Total revenues in the three months ended June 30, 1998 decreased to $11.1
million from $13.4 million in the three months ended June 30, 1997, a decrease
of $2.3 million.
Interest income on the consumer finance receivables portfolio in the three
months ended June 30, 1998 decreased to $5.9 million from $7.5 million in the
three months ended June 30, 1997, a decrease of $1.6 million. This decrease was
primarily attributable to a decrease in the consumer finance receivables
portfolio which averaged $95.7 million in the three months ended June 30, 1998,
compared to $114.2 million in the three months ended June 30, 1997. The average
interest rate the Company charged on this portfolio decreased to 24.7% for the
three months ended June 30, 1998, compared to 26.3% for the three months ended
June 30, 1997.
Interest income on the automobile finance receivables portfolio in the
three months ended June 30, 1998 decreased to $0.2 million from $0.4 million in
the three months ended June 30, 1997. This decrease was due to a decrease in the
automobile finance receivables which averaged $4.1 million in the three months
ended June 30, 1998, compared to $7.9 million in the three months ended June 30,
1997.
Revenue from travel services held constant at $2.2 million for the three
months ended June 30, 1998 compared to the three months ended June 30, 1997.

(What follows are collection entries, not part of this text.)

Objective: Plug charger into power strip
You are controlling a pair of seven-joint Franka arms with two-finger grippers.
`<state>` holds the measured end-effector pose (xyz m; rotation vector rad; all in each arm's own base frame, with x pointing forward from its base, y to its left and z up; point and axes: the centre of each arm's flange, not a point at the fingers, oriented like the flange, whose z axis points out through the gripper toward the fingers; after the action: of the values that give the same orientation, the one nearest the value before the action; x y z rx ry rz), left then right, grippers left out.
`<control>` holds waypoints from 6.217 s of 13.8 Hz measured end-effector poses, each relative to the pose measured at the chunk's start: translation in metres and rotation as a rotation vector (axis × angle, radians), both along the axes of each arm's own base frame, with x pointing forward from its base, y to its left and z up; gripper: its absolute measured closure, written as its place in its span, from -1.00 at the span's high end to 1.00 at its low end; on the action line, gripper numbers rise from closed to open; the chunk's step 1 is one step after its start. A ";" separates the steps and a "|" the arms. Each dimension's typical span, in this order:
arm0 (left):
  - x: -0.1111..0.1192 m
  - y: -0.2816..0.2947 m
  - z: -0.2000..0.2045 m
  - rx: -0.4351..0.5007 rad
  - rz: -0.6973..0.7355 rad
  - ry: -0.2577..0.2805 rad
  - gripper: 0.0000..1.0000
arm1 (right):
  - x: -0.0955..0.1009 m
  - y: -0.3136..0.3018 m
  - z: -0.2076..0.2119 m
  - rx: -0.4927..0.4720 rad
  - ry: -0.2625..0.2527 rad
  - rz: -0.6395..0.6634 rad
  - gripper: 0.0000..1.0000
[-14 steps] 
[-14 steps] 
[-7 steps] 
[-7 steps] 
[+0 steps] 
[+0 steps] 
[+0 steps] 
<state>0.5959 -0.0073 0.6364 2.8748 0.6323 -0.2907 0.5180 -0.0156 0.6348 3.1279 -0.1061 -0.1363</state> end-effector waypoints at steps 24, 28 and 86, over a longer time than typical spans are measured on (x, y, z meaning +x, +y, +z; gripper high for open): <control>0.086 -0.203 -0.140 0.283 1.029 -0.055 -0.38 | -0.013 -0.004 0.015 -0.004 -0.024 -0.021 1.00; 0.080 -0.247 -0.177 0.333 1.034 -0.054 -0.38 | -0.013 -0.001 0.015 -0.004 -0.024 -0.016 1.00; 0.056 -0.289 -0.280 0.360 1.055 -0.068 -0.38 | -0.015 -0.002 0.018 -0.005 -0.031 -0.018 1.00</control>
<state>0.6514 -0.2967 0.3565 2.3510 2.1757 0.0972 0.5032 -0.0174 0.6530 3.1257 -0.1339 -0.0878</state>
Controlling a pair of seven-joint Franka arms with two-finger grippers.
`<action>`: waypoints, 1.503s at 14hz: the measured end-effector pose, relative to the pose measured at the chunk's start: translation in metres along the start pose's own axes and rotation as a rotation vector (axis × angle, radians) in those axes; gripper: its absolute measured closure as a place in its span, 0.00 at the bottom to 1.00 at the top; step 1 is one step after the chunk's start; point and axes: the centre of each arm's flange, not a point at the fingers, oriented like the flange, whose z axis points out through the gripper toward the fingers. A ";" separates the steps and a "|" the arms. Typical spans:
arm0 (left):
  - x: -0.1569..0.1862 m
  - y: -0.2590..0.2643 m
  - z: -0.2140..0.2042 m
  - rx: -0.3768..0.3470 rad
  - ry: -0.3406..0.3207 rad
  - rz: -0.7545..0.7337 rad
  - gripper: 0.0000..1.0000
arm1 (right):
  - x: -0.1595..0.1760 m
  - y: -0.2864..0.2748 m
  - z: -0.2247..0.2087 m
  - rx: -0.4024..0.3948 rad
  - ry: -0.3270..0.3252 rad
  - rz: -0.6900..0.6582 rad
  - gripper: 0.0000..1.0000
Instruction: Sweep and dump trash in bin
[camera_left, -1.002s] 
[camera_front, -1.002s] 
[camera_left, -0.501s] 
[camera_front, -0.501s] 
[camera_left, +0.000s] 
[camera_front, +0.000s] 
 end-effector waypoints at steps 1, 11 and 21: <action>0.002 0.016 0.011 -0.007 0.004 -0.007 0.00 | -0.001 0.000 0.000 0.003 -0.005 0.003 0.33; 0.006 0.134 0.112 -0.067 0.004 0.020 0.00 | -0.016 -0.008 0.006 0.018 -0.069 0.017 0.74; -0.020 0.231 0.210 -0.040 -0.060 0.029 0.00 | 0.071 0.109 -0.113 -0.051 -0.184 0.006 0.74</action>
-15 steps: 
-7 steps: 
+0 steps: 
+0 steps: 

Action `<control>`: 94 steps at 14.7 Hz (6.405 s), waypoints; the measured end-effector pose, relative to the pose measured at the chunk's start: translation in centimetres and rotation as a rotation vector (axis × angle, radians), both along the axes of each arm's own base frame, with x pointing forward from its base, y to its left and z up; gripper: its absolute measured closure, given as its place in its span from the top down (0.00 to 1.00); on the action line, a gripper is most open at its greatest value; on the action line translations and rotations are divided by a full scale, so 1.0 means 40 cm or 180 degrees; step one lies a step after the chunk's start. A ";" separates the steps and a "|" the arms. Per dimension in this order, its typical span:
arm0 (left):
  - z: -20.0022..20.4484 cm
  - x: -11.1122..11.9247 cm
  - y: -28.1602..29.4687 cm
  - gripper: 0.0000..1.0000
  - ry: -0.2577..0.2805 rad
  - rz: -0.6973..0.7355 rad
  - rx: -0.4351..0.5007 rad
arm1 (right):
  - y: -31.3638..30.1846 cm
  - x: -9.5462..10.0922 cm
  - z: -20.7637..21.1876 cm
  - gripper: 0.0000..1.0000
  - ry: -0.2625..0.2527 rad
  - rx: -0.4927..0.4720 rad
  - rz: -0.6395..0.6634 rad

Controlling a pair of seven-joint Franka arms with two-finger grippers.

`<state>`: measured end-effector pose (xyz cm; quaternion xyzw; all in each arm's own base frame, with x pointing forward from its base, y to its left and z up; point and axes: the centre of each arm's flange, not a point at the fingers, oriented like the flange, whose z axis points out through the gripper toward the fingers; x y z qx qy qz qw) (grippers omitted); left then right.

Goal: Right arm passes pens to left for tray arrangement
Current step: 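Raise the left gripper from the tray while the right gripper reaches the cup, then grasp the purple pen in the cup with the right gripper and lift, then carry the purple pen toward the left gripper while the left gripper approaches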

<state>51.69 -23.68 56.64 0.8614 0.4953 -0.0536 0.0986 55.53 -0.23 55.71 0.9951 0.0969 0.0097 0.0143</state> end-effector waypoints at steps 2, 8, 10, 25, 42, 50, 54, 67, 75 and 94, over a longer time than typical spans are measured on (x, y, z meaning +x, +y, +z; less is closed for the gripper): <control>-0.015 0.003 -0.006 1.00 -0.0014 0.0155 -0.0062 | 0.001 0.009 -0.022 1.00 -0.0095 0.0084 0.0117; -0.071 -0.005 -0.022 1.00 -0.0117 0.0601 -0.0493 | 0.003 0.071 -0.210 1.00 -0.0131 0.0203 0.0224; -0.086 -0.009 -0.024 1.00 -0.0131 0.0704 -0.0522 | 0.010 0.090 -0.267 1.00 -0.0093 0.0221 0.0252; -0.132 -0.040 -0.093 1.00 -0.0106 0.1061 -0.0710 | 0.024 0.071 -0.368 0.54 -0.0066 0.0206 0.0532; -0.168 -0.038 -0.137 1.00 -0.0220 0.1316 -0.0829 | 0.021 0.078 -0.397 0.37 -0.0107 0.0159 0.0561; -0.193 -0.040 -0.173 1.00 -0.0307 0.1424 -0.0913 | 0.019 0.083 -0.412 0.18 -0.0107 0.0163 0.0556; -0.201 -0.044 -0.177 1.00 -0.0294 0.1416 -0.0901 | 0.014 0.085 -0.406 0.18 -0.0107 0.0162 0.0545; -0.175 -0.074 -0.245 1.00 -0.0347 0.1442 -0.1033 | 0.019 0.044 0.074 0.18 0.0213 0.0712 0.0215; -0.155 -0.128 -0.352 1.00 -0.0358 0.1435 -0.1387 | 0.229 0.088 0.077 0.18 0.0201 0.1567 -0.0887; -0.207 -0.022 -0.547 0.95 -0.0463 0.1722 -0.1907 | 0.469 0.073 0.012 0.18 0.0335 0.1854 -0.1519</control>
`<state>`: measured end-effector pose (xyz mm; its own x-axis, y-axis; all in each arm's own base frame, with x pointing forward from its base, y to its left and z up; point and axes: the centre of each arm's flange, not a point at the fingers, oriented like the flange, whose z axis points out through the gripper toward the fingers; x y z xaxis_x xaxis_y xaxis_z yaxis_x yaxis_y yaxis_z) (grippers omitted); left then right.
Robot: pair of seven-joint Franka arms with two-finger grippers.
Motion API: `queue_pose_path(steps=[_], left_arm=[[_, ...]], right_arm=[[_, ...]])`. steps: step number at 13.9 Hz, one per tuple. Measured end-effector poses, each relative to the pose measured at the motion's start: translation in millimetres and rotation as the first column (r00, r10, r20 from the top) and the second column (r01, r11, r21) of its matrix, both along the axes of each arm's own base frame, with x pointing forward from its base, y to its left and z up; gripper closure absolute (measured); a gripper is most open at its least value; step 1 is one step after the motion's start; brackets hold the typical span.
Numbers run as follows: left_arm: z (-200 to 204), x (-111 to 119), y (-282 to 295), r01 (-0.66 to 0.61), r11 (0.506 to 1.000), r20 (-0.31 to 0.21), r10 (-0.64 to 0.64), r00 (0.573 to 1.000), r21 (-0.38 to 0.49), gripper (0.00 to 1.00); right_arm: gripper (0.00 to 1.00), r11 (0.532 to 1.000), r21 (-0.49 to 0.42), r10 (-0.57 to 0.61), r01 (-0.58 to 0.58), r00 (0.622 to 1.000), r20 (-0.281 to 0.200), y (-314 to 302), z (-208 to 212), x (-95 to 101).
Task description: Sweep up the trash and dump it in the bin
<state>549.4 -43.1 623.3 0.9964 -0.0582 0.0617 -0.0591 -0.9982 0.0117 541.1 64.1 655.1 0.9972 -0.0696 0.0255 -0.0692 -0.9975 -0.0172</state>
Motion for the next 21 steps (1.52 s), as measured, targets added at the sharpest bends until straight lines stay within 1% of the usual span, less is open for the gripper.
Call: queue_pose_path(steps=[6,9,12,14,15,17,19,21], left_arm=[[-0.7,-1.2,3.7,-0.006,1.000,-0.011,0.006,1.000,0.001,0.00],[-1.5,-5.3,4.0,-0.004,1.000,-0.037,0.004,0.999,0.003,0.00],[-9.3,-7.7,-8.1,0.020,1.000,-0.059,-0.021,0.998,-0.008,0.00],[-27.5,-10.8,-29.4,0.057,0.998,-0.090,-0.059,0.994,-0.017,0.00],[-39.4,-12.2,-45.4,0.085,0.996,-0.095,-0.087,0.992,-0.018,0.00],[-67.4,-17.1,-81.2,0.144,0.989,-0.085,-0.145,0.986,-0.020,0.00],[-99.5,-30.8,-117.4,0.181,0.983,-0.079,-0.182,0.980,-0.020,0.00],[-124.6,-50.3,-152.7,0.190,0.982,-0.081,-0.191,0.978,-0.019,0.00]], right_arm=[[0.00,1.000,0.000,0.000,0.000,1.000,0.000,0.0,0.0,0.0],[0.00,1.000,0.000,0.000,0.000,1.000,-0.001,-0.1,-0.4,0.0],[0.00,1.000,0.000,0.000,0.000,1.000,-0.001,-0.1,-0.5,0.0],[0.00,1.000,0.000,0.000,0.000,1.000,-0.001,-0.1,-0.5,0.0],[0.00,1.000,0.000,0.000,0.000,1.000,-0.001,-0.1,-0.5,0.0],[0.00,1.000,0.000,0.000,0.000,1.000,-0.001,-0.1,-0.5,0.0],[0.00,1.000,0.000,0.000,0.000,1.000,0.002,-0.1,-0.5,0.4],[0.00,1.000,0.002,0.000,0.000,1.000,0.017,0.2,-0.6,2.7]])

Other income for the three months ended June 30, 1998 decreased to $2.8
million from $3.3 million in the three months ended June 30, 1997, a decrease of
$0.5 million. Other income in the three months ended June 30, 1998 includes an
increase of $0.3 million in administrative and membership fee income earned on
small loans, offset by a decrease of $0.2 million earned by the Company's
captive insurance company, a decrease of $0.2 million in late charges as a
result of a decrease in the Company's consumer receivables portfolio and a $0.4
million decrease in commission and broker fees on income from the sale of
automobile insurance contracts.
Operating expenses in the three months ended June 30, 1998 increased to
$6.5 million from $6.4 million in the three months ended June 30, 1997, an
increase of $0.1 million. The increase of $0.1 million was primarily due to the
expansion of the small loan business, including an increase in rent, number of
employees and related payroll expenses.
The provision for credit losses in the three months ended June 30, 1998
decreased to $1.8 million from $2.8 million in the three months ended June 30,
1997, a decrease of $1.0 million. This decrease was primarily due to the decline
experienced by the Company in its consumer receivables portfolio.
Interest expense in the three months ended June 30, 1998 decreased to $1.0
million from $1.5 million in the three months ended June 30, 1997. This decrease
was due to a decrease in the amounts borrowed on the lines of credit which
averaged $46.9 million in the three months ended June 30, 1998, compared to
$66.5 million in the three months ended June 30, 1997.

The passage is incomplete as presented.